Sözünü ettiğim bu arkadaşım, bir gün parkta küçük köpeğiyle oynaşan, koşuşan, neredeyse onunla konuşan bir hanımefendiye rastlamış ve onun yüzündeki mutluluğu çok ilgisini çekmiş. Tabi köpeğiyle ilgili kaynaşmayı seyredince… Ertesi sabah, her gün olduğundan daha erken uyanarak doğru parka gitmiş. Önce ne köpeği ne hanımefendiyi göremeyince biraz dolaştıktan sonra onlara rastladığını ve bir banko üzerine oturup seyrettiğini söyledi ve kendi hayat akışını anlatmaya başladı:
“HAYATIM BOYUNCA HİÇ BİR GÜNE BÖYLE BAŞLAYAMAMIŞ, HİÇBİR GÜNÜ BÖYLE COŞKU, SEVİNÇ VE NEŞE İÇİNDE KARŞILAYAMAMIŞTIM. SABAH ALTIDA UYANIP, YEDİDE EVDEN ÇIKAR SEKİZDE İŞTE OLURDUM. ETRAFA EMİRLER YAĞDIRIP, KIZAR, BAĞIRIR HER İŞİ EN İYİ ŞEKİLDE KUSURSUZ YAPMAYA ÇALIŞIRDIM. ŞİMDİ GÖRÜYORUM SONUÇ, GERGİN BİR YÜZ, TİTREYEN ELLER, KÜÇÜK BİR EV, YETMEYEN BİR EMEKLİ AYLIĞI VE YAPAYALNIZ BİR HAYAT OLDU. O MİNİCİK KÖPEĞİN HANIMEFENDİYE VERDİĞİ SEVİNCİ, COŞKUYU, NEŞEYİ BEN HAYATIM BOYUNCA HİÇ YAŞAYAMADIM.”

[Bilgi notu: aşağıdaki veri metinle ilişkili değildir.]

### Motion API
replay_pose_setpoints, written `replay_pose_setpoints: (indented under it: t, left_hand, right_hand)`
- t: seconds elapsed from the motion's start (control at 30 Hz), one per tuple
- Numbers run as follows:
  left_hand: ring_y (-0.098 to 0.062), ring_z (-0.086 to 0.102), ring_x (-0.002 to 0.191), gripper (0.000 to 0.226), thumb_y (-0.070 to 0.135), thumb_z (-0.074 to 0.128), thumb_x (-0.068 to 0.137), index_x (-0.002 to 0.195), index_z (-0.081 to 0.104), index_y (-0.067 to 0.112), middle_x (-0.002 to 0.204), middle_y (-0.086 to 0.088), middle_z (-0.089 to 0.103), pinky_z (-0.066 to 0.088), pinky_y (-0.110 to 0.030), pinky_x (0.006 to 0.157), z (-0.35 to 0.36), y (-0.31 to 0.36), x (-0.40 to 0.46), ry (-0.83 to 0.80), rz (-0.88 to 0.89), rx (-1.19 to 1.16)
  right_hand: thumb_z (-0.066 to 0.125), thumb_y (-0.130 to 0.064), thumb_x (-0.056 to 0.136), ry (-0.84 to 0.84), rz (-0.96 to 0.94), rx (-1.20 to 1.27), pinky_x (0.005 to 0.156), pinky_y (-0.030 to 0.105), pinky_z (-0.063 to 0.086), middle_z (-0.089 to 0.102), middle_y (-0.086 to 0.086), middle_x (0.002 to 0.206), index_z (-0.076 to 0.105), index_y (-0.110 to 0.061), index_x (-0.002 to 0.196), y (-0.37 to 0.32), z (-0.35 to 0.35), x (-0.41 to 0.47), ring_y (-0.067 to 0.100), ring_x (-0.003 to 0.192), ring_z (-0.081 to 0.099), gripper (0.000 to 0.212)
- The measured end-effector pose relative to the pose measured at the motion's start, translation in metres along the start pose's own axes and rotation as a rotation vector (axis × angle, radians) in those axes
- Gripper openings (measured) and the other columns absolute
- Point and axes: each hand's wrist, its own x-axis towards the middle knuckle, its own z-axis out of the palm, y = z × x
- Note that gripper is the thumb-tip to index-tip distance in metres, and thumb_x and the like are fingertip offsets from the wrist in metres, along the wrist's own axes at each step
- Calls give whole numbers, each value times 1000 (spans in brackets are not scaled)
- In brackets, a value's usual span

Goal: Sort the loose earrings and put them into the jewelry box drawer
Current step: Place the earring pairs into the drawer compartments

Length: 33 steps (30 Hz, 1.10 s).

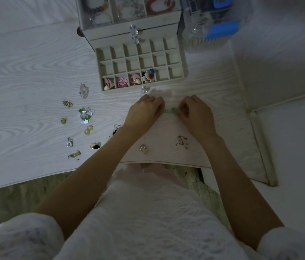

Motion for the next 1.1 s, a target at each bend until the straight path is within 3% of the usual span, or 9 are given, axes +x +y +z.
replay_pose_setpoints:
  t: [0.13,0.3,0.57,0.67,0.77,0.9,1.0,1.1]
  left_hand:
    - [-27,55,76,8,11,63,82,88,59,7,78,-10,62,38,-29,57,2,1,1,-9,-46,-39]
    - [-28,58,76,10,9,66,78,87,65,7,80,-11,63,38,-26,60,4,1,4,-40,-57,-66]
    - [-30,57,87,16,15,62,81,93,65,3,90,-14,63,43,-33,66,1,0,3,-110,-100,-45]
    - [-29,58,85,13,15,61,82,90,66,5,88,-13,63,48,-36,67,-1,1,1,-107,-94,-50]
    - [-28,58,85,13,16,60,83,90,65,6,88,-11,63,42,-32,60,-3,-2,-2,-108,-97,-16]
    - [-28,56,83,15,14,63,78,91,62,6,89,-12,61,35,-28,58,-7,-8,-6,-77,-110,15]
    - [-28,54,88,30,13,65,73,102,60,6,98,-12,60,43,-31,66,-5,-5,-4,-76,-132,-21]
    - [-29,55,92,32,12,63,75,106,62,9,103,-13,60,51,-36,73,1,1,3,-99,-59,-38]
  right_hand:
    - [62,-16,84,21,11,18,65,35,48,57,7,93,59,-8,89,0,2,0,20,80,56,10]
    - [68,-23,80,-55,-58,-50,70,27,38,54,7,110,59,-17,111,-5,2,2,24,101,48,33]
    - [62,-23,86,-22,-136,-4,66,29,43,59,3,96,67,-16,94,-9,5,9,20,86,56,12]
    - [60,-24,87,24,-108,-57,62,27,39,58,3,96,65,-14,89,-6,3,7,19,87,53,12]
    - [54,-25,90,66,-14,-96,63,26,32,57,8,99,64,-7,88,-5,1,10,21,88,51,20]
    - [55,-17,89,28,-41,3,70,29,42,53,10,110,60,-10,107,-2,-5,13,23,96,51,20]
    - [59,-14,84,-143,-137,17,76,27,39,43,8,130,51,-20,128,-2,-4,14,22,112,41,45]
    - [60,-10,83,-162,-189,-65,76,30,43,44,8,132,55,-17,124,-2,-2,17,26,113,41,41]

Daha sonra telefon görüşmemizde, hayvan barınağına gideceğini ve iki aylık minik bir köpeği sahipleneceğini söyledi. Bu konuda hayli bir araştırma yaptığını da sözlerine ekledi.
Unutmamamız gerekir ki, hiçbir şey, hiçbir olay, bir köpek dahi insanın karşısına tesadüfen çıkmaz. O minik köpek ve sevgi dolu hanımefendi, 40 yıllık iş yaşamı boyunca sevgiyi, şefkati, anlayışı öğrenememiş bu arkadaşıma, sevgiyi ve anlayışı öğretebilmek, hayatını güzelleştirebilmek için karşısına çıkmış olacağını düşünüyorum.
Hoşça kalın.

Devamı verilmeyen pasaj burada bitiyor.